Start of PROVIDED ENTRIES
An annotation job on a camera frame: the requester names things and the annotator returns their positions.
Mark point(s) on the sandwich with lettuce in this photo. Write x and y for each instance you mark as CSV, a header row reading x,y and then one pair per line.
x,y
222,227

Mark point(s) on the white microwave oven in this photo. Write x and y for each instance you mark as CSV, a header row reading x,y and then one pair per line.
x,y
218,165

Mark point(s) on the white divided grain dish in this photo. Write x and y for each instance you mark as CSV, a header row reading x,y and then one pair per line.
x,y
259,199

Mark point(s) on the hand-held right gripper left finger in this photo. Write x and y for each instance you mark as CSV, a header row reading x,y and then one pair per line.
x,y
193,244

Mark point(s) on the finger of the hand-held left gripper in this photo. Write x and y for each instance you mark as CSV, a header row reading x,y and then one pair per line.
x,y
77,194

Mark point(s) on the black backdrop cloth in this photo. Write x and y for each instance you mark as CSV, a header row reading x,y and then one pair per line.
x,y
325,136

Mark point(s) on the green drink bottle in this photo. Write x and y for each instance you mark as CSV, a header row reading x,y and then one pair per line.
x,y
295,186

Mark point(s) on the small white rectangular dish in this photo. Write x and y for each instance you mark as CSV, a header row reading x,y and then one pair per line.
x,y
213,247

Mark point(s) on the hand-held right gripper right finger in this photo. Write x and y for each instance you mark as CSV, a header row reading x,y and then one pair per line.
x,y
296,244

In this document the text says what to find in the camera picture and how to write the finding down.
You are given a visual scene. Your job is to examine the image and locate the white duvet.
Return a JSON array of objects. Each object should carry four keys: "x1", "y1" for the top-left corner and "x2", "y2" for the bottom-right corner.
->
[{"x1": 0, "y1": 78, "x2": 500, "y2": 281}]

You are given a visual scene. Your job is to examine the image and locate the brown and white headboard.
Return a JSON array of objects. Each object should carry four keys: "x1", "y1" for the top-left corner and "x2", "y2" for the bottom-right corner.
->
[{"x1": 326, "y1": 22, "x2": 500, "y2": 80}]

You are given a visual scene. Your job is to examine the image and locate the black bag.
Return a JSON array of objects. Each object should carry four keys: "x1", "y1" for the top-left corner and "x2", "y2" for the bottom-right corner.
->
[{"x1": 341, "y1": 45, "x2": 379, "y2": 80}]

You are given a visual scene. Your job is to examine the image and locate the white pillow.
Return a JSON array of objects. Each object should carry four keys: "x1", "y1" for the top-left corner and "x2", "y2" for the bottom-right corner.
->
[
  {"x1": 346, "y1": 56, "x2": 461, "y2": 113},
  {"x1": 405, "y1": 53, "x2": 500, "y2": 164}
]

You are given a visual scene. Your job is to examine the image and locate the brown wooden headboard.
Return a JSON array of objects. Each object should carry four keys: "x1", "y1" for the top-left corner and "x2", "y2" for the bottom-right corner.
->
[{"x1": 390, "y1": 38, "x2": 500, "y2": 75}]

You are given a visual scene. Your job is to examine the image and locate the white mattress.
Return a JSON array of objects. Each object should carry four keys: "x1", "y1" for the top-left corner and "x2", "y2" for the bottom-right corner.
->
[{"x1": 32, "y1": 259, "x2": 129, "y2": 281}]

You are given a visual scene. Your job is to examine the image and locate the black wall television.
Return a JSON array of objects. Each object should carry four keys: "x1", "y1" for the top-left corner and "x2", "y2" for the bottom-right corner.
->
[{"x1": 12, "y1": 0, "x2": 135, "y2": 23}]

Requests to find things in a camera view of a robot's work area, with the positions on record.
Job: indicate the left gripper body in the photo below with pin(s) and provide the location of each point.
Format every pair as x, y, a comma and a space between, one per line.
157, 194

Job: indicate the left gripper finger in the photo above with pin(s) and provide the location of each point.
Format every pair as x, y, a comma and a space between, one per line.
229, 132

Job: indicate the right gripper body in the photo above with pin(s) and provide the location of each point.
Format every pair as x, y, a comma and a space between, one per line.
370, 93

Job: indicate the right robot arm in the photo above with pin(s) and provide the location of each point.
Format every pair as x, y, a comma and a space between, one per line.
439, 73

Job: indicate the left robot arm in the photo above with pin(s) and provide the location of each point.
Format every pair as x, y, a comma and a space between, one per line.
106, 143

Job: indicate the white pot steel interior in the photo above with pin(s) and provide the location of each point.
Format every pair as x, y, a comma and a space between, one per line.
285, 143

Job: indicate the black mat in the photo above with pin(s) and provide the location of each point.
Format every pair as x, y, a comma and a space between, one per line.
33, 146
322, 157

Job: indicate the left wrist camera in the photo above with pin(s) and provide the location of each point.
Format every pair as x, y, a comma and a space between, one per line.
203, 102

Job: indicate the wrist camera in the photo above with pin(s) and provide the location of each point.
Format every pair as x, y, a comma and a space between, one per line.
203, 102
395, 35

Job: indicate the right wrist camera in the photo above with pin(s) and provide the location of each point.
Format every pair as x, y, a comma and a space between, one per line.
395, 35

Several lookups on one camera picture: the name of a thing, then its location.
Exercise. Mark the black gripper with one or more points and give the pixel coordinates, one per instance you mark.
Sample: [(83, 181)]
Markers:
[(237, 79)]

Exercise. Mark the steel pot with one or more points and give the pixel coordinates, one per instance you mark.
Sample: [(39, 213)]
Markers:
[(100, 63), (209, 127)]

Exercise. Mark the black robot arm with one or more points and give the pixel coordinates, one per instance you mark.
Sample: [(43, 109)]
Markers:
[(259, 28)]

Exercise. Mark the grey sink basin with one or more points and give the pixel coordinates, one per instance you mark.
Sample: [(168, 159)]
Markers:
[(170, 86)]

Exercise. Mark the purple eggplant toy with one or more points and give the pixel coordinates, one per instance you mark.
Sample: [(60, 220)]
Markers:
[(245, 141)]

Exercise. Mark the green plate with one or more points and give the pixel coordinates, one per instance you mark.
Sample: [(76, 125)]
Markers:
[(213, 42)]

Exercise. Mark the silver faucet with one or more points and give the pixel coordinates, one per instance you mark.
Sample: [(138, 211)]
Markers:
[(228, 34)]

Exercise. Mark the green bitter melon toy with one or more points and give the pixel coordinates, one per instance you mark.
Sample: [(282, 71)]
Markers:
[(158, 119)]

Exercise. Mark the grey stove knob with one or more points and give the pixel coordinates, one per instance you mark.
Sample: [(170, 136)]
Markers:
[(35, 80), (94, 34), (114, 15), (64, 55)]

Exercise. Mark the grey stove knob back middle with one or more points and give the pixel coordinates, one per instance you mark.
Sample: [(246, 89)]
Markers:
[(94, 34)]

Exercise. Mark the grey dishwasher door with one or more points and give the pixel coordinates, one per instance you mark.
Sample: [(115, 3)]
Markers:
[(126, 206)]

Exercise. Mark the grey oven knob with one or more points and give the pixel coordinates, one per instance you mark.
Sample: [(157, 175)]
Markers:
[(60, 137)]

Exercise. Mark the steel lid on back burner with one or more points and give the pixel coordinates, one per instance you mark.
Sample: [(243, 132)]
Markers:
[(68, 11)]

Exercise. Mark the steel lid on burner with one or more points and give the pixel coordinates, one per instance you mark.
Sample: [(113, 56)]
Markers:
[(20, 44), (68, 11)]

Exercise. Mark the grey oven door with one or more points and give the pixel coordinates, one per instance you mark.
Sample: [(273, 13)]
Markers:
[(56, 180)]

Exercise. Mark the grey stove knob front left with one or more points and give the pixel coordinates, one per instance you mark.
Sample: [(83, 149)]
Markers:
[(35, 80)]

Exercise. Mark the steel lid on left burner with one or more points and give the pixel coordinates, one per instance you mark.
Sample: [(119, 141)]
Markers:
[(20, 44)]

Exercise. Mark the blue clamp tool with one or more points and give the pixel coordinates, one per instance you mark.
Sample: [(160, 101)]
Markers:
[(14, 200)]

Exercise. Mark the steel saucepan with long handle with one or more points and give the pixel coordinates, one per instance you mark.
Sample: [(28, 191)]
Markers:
End of PROVIDED ENTRIES
◆ **ACTION ITEM**
Which lines of the data include "positions"? Copy each of them.

◆ **OUTPUT**
An annotation job on a camera frame: the requester names things and the annotator returns their positions.
Requests to find things in a camera view of a robot's work area, with the positions on record.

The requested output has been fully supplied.